By contrast, we expect a modest production contraction in 2024; dry natural gas production is forecast to average about 103 Bcf/d, according to our Short-Term Energy Outlook, because of low natural gas prices and a relatively stable rig count.
Data source: U.S. Energy Information Administration, Drilling Productivity Report, Monthly Crude Oil and Natural Gas Production Report, and Natural Gas Monthly
In 2023, more natural gas was produced in the Appalachia region of the Northeast than in any other U.S. region, accounting for 29%, or 37.7 Bcf/d, of gross natural gas production. However, production growth in Appalachia has slowed because the region doesn’t have enough pipeline takeaway capacity to transport more natural gas out of the region to demand markets. In 2022, the Northeast didn’t have any new major pipeline capacity additions. According to our latest pipeline tracker, all interstate pipeline projects in 2023 were for upgrades to existing lines or compressors.

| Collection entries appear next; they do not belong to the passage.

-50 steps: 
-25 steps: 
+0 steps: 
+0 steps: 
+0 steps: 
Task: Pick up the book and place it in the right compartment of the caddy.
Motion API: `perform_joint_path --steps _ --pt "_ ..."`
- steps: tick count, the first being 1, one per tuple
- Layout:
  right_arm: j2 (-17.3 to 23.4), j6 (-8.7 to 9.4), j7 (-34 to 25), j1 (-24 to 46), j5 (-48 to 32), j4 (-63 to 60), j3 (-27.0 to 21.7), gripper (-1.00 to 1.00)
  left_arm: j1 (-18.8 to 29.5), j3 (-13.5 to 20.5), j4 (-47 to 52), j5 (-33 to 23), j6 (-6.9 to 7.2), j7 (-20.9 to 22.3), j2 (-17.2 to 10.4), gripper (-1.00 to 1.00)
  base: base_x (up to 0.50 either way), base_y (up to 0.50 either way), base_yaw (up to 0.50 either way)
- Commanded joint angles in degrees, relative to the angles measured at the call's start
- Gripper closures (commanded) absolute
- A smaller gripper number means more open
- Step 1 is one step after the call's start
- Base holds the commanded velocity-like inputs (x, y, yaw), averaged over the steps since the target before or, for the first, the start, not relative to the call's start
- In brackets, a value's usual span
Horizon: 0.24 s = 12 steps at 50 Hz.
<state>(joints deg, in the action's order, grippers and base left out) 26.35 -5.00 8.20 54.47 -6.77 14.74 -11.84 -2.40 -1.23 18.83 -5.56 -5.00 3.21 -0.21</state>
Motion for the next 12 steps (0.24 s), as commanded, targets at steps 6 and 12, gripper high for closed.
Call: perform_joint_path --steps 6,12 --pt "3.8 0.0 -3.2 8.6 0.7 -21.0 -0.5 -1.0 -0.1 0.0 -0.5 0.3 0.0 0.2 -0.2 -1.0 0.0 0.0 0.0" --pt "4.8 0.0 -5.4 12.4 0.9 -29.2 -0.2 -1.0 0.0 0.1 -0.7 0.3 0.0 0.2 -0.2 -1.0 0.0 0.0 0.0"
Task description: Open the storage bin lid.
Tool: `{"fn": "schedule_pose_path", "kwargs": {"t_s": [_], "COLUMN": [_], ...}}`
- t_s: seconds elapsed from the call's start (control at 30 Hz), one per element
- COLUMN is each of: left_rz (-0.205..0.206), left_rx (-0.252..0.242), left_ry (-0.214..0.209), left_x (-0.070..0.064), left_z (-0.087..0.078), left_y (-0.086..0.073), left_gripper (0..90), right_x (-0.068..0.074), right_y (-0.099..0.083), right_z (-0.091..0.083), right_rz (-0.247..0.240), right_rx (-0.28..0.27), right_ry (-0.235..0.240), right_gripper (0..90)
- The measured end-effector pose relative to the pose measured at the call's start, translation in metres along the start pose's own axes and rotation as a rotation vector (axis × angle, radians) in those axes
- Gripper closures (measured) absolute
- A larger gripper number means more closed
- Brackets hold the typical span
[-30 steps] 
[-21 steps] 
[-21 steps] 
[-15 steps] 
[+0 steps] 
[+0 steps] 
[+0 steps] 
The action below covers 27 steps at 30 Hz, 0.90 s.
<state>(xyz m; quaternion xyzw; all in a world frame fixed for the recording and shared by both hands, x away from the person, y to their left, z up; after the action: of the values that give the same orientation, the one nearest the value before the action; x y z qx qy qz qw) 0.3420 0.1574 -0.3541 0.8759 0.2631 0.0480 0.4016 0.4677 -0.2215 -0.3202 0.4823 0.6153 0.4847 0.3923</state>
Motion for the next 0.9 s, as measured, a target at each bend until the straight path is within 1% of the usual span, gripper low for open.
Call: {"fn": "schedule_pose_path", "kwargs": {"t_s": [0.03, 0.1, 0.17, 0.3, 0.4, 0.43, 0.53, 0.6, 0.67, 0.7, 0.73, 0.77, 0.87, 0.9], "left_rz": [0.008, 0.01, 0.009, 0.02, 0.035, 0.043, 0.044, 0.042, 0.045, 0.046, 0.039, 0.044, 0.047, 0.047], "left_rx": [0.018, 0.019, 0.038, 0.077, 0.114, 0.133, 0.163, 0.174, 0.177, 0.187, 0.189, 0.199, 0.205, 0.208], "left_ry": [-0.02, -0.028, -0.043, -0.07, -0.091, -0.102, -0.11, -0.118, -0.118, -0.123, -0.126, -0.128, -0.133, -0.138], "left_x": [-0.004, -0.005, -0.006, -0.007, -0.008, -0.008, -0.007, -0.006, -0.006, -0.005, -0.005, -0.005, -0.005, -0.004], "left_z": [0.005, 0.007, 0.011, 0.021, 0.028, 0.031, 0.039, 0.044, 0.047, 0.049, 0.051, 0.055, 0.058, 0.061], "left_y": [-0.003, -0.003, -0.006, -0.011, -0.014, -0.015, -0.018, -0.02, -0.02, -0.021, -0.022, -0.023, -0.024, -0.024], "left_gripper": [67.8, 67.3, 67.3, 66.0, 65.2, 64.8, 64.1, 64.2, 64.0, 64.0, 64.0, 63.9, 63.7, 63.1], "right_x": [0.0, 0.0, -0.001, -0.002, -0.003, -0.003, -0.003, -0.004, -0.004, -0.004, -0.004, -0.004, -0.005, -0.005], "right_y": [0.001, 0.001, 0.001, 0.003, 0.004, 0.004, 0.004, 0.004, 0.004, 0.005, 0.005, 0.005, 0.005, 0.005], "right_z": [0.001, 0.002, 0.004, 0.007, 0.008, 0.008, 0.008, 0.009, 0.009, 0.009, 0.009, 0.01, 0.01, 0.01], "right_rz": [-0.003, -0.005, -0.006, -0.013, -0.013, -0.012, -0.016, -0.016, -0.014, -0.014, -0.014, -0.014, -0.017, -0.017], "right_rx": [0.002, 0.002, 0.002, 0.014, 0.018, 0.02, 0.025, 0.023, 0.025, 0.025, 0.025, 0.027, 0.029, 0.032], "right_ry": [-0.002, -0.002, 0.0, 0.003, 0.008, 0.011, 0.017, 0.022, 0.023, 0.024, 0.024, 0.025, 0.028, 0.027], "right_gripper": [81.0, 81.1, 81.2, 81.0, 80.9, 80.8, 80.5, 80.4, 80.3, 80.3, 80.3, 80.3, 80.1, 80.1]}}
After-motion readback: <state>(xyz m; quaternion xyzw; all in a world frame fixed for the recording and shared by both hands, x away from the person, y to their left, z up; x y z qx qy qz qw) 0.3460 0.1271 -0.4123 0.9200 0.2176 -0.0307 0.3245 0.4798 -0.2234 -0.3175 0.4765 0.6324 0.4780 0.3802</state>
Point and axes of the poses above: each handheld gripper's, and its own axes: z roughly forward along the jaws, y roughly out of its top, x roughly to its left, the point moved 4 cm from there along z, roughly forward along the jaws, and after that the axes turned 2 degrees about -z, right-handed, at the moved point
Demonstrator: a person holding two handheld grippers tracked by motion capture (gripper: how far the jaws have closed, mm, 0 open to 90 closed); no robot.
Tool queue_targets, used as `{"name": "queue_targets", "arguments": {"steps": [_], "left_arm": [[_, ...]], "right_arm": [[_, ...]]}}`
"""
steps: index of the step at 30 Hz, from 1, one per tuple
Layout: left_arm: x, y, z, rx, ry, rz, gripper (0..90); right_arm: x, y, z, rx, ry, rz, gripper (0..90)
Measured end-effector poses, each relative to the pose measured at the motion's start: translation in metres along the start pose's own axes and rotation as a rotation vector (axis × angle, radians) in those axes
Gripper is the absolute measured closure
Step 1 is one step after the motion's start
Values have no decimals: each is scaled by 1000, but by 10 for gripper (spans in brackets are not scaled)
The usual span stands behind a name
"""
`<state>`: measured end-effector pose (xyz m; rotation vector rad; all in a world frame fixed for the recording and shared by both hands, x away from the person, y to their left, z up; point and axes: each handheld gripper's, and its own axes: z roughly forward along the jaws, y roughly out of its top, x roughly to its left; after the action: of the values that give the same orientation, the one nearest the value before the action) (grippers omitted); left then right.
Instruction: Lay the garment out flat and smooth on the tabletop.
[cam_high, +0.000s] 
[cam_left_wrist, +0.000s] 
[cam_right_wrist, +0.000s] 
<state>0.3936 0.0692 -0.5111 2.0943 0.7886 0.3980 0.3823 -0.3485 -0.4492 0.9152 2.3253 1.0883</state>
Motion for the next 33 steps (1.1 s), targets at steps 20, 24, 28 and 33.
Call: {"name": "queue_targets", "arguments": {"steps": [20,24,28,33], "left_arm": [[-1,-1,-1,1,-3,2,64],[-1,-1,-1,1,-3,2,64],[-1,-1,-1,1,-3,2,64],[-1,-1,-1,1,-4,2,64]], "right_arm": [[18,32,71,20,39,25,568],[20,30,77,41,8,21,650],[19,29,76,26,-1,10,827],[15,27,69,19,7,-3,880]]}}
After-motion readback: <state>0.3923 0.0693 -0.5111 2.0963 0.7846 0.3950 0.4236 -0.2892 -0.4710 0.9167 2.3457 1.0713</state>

In 2023, gross natural gas production in Appalachia grew by 3%, or 1.2 Bcf/d.
The Permian region in western Texas and New Mexico produces the second-most U.S. natural gas, accounting for 19% of production in the United States. In 2023, gross natural gas production in the Permian rose by 2.6 Bcf/d to average 23.3 Bcf/d.
In the Permian region, unlike the Appalachia and Haynesville regions, growth in natural gas production is primarily the result of associated gas produced during oil production. West Texas Intermediate (WTI) crude oil prices remained high enough in 2023 to support oil-directed drilling in the Permian region. The average breakeven price in the Permian region during 2023 ranged from $58 per barrel (b) to $61/b, according to data from a Dallas Fed Energy survey, but WTI crude oil prices averaged $78/b in 2023.
In 2023, the Haynesville region, in Louisiana and Texas, accounted for 13%, or 16.8 Bcf/d, of gross natural gas withdrawals, a 1.4 Bcf/d increase from 2022. In 2022, natural gas production in the Haynesville region had grown by 2.1 Bcf/d. Natural gas production growth in the Haynesville slowed in 2023 because low U.S. natural gas prices decreased rig activity in the region. Producers averaged 49 active rigs per month in the Haynesville in 2023, compared with 55 active rigs in 2022. The higher relative cost to produce natural gas in the Haynesville region played a role in reducing rig activity and subsequently slowing production growth in 2023.
Natural gas production costs depend on many factors, including the cost of drilling wells. The Haynesville formation is 10,500 feet to 13,500 feet deep, which is much deeper than other formations, such as the Marcellus in the Appalachia region, which is 4,000 to 8,500 feet deep. Because the deeper wells make drilling wells in the Haynesville more expensive than in the Marcellus and other shale plays, natural gas prices have to be relatively high to make drilling economical. The Henry Hub spot price averaged $2.54 per million British thermal units (MMBtu) in 2023 compared with $6.42/MMBtu in 2022.